3. A rotary type electrostatic spray painting device according to claim 2, wherein said reflecting face portion occupies one half of said rear end face, and said non-reflecting face portion occupies the other half of said rear end face.

4. A rotary type electrostatic spray painting device according to claim 1, wherein said reflecting face portion is formed by a mirror finished face, and said non-reflecting face portion is formed by an anordized face.

5. A rotary type electrostatic spray painting device according to claim 1, wherein said detecting means comprises a rotating speed sensor arranged adjacent to said rear end face, a light emitting device connected to said rotating speed sensor to direct light towards said reflecting face portion and said non-reflecting face portion, and a light receiving device connected to said rotating speed sensor to receive the light reflected on said reflecting face portion and produce an output signal representing the rotating speed of said rotary shaft.

6. A rotary type electrostatic spray painting device according to claim 5, wherein said light emitting device is connected to said rotating speed sensor via a fiber, and said light receiving device is connected to said rotating speed sensor via a fiber.

7. A rotary type electrostatic spray painting device according to claim 5, wherein said detecting means comprises an FVC for converting the output signal of said light receiving device to a voltage signal representing the rotating speed of said rotary shaft.

8. A rotary type electrostatic spray painting device according to claim 1, wherein said valve means comprises a linear solenoid.

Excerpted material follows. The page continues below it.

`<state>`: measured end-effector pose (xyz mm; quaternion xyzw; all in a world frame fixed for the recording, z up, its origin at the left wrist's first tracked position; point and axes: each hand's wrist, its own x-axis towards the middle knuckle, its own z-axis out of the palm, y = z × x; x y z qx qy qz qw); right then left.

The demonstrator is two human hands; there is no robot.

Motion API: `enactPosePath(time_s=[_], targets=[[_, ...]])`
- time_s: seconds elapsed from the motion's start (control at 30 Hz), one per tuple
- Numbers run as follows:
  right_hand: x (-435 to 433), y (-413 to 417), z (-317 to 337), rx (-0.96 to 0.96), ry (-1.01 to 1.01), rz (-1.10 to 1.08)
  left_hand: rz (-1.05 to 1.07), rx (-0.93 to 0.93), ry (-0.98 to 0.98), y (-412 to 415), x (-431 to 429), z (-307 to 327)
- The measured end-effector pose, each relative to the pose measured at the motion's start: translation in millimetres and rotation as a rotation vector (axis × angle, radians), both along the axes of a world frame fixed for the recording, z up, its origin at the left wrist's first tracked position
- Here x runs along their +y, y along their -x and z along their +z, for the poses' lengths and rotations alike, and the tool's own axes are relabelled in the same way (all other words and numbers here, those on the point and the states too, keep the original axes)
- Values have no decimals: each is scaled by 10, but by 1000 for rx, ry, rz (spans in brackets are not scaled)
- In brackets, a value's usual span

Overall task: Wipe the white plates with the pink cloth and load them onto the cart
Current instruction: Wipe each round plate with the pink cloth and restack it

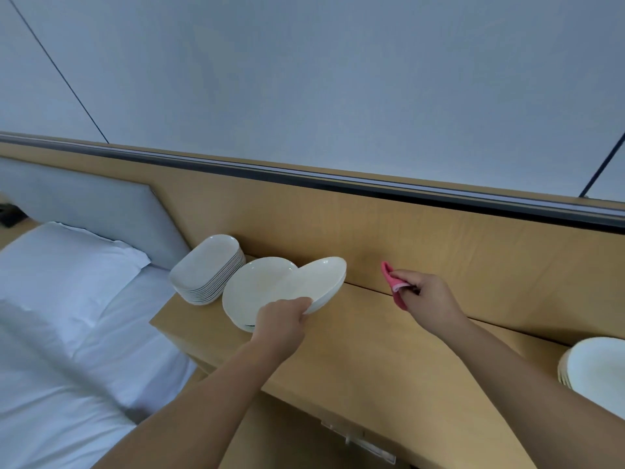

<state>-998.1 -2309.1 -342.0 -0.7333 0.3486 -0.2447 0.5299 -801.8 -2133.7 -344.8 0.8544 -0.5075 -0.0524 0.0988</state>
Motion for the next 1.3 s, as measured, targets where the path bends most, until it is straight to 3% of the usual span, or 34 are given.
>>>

9. A rotary type electrostatic spray painting device according to claim 1, wherein said control means comprises a control device producing an output signal representing a color of paint to be painted, and a memory memorizing a desired rotating speed which is optimum for the color of paint, said rotating speed being controlled to become equal to said desired speed in accordance with the output signal of said control device.